Difficult times have a way of continuing for months and years.  If we aren’t dealing with these issues, we are dealing with the effects of them for a long time after it appears these chapters in our lives are over.  After we were released from hospital with Russell we had a year of “firsts”.  His first birthday, the anniversary of his “crash” in the Winnipeg Children’s ER, the Berlin Heart, and the transplant itself.  Each anniversary had a profound effect on us.  To this day…we have many vivid reminders that will transport us back in time to some of our darkest days in the Stollery ICU.  It will always be this way for us but it is also a reminder of how far we have come.

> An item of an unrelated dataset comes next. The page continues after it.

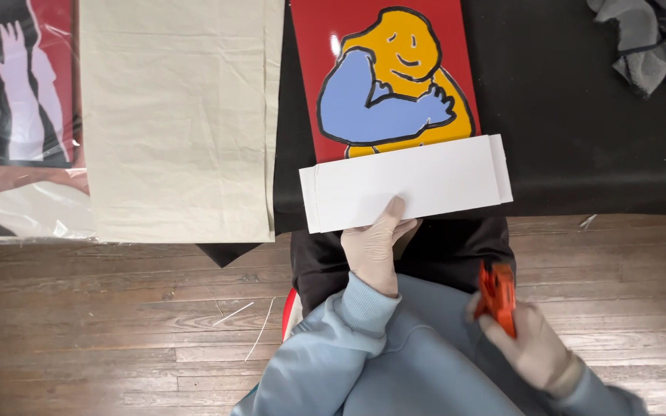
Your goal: Prepare and mount artwork onto a board using paper templates and clamps.
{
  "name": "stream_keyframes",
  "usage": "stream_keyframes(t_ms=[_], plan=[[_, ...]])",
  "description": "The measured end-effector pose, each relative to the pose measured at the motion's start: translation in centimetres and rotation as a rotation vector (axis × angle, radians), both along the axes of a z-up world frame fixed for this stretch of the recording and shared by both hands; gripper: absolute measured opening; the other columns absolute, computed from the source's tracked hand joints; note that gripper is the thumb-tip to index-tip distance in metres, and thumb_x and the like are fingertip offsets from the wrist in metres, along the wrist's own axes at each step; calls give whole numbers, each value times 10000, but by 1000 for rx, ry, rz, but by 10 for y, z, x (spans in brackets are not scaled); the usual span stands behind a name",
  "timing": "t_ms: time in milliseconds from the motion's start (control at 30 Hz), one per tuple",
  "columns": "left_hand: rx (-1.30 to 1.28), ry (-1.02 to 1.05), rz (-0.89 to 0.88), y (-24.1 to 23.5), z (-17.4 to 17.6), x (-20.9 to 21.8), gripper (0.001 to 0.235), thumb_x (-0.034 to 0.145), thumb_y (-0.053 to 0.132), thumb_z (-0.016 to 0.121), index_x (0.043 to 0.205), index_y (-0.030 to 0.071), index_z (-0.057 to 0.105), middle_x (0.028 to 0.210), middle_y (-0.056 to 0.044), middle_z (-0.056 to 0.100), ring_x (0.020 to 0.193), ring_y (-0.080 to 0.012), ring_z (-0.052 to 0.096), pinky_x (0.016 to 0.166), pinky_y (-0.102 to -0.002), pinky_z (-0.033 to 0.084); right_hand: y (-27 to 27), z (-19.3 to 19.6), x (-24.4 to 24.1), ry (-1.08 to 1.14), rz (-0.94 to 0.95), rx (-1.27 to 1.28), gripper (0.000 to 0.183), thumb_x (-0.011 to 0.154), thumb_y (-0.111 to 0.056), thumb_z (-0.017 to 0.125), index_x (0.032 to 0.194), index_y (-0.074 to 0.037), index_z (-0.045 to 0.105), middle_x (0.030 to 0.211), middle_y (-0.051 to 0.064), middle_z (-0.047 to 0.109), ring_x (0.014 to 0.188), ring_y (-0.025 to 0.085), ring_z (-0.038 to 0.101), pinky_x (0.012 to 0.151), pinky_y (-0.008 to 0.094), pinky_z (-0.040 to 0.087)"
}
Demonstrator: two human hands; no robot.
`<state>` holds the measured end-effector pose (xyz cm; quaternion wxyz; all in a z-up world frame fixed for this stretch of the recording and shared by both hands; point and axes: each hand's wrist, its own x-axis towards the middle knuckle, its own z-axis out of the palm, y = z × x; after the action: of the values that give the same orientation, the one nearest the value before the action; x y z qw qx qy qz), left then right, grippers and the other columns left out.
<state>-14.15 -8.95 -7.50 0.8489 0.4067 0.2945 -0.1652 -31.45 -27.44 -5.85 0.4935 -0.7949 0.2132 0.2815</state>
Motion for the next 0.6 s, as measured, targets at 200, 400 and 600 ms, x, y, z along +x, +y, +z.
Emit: stream_keyframes(t_ms=[200, 400, 600], plan=[[8, -20, 13, -1, -3, -2, 491, 808, 81, 811, 1201, -127, 602, 1073, -206, 710, 876, -271, 760, 797, -380, 668, 16, 10, 53, -79, -16, -41, 164, 882, -82, 553, 852, -43, 709, 739, 74, 741, 625, 194, 711, 680, 326, 568], [32, 6, 1, 1, -1, -6, 427, 828, 86, 815, 1169, -113, 654, 1042, -175, 730, 843, -231, 746, 739, -318, 650, 24, 13, 77, -240, -37, 8, 201, 866, -116, 564, 742, -28, 695, 592, 48, 716, 556, 159, 656, 594, 319, 541], [39, -31, -5, 2, 3, -7, 417, 840, 94, 817, 1165, -109, 651, 1032, -166, 727, 838, -226, 737, 728, -320, 644, 24, 22, 104, -144, -51, -89, 308, 892, -167, 601, 655, 4, 701, 523, 86, 632, 474, 152, 578, 497, 321, 471]])
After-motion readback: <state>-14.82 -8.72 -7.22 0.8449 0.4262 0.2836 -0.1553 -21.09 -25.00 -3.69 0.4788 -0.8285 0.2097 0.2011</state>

For someone who is reading this I have just one suggestion.  If you know of someone who is going through a difficult time (whatever that difficulty is).  Remember that there are no “Hollywood” endings.  Momentous life changing events are exactly that; “life changing.”  There is no going back.  If you want to support a friend or family member you have to remember that the effects are ongoing.  It’s a good idea to check in on these people 6 months or a year down the road.  The process of adjustment is a long one, and we need to keep these people in our thoughts and prayers and reach out to them even when things appear to have returned to normal.  Many emotions can be just beneath the surface.

2 comments:

  1. I SO wish that this third "tour" to Edmonton was not part of your reality. But we also hope and trust that this tour will be one of better than expected outcomes with routine and 'uneventful' recovery.

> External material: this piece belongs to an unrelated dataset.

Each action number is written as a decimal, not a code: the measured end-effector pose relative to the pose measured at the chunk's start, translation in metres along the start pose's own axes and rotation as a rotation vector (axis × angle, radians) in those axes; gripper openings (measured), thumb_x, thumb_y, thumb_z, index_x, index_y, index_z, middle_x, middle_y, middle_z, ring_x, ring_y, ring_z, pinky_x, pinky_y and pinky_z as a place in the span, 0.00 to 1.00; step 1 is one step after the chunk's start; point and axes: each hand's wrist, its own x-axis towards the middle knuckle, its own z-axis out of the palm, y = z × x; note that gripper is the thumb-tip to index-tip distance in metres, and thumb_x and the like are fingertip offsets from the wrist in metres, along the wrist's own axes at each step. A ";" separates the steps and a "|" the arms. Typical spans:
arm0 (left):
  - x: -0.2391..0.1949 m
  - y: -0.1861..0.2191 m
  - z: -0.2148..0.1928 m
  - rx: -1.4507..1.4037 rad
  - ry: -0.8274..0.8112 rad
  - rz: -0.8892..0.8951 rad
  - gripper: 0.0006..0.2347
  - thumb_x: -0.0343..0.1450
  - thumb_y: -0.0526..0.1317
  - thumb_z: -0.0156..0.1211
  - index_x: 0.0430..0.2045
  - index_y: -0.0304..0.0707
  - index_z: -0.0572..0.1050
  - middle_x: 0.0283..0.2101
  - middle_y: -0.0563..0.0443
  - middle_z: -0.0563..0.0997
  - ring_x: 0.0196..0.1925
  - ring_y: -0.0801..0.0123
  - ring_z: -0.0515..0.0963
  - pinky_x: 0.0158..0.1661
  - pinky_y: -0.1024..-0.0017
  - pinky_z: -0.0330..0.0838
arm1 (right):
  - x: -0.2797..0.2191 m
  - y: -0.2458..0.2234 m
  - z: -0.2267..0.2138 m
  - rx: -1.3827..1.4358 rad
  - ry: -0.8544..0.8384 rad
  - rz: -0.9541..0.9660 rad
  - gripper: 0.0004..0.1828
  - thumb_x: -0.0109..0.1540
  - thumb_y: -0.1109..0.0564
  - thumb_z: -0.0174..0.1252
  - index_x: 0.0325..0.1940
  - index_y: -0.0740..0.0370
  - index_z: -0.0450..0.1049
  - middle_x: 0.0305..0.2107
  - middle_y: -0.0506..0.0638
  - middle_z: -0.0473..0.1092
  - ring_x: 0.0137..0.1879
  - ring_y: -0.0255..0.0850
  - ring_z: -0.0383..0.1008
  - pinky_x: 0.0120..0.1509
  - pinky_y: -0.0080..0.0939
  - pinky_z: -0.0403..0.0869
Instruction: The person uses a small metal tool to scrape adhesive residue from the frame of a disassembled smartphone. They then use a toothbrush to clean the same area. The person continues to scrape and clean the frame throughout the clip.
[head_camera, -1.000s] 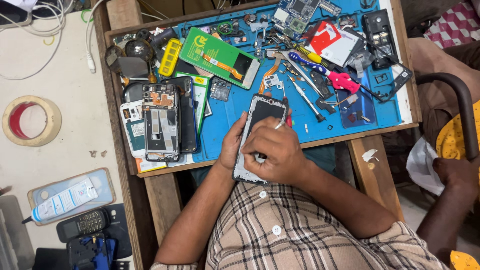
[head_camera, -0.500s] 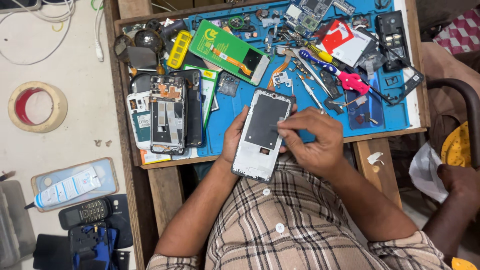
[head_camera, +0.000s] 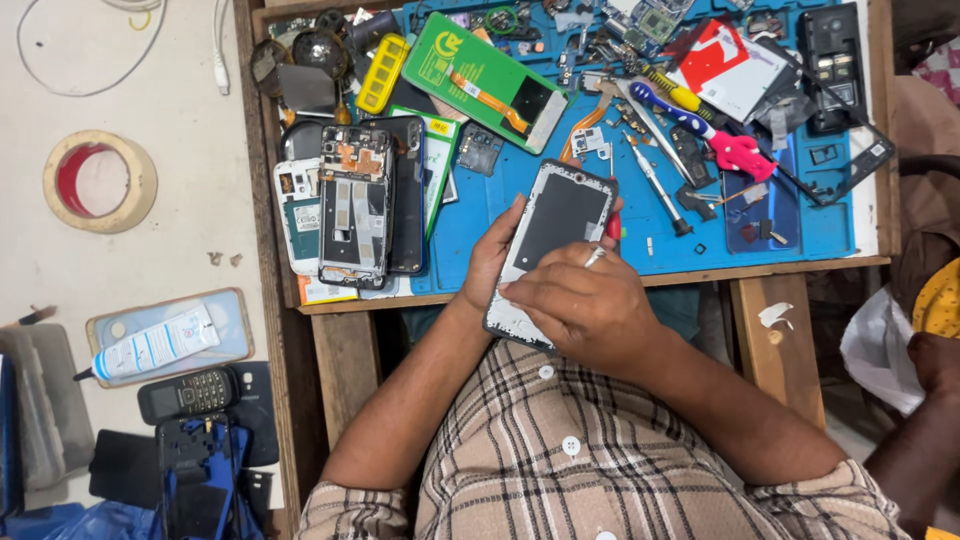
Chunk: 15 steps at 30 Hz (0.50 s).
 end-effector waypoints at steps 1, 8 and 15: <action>-0.001 0.000 -0.001 -0.010 -0.004 -0.009 0.29 0.82 0.54 0.36 0.75 0.31 0.53 0.73 0.30 0.62 0.72 0.46 0.67 0.72 0.53 0.62 | -0.001 -0.002 0.000 -0.067 0.001 -0.023 0.13 0.54 0.64 0.70 0.42 0.56 0.83 0.35 0.45 0.75 0.45 0.42 0.76 0.49 0.43 0.74; -0.001 0.000 -0.010 -0.042 -0.095 -0.009 0.29 0.85 0.55 0.35 0.76 0.28 0.54 0.73 0.29 0.64 0.67 0.43 0.73 0.65 0.52 0.72 | -0.001 -0.011 0.004 0.069 -0.011 0.006 0.10 0.52 0.62 0.70 0.37 0.56 0.81 0.32 0.47 0.69 0.43 0.45 0.72 0.48 0.47 0.71; 0.000 -0.002 -0.013 -0.010 -0.085 0.010 0.28 0.84 0.54 0.34 0.75 0.30 0.54 0.72 0.29 0.64 0.66 0.43 0.74 0.63 0.53 0.74 | -0.003 -0.007 0.008 0.077 -0.017 -0.004 0.09 0.53 0.60 0.71 0.35 0.55 0.81 0.31 0.45 0.69 0.41 0.43 0.71 0.47 0.46 0.69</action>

    Once again, your words resonated with me. The days, weeks and months that followed Nate's first surgery (when he was 2) were some of the darkest and hardest days. And its effects have been long reaching. We are still battling. And perhaps the sad thing is, we have battled on our own. We put on the bright, happy faces for our ongoing followup appts with cardiology and pediatrician. But all the while, continuing this hard "hollywood" ending. Only now am I considering the possibility of an effect similar to PTSD, that he most likely has been dealing with all along. You are right. There are SO many emotions, just below the surface.
    I trust you will keep us updated with Susan's progress and recovery. Please know you have our prayers.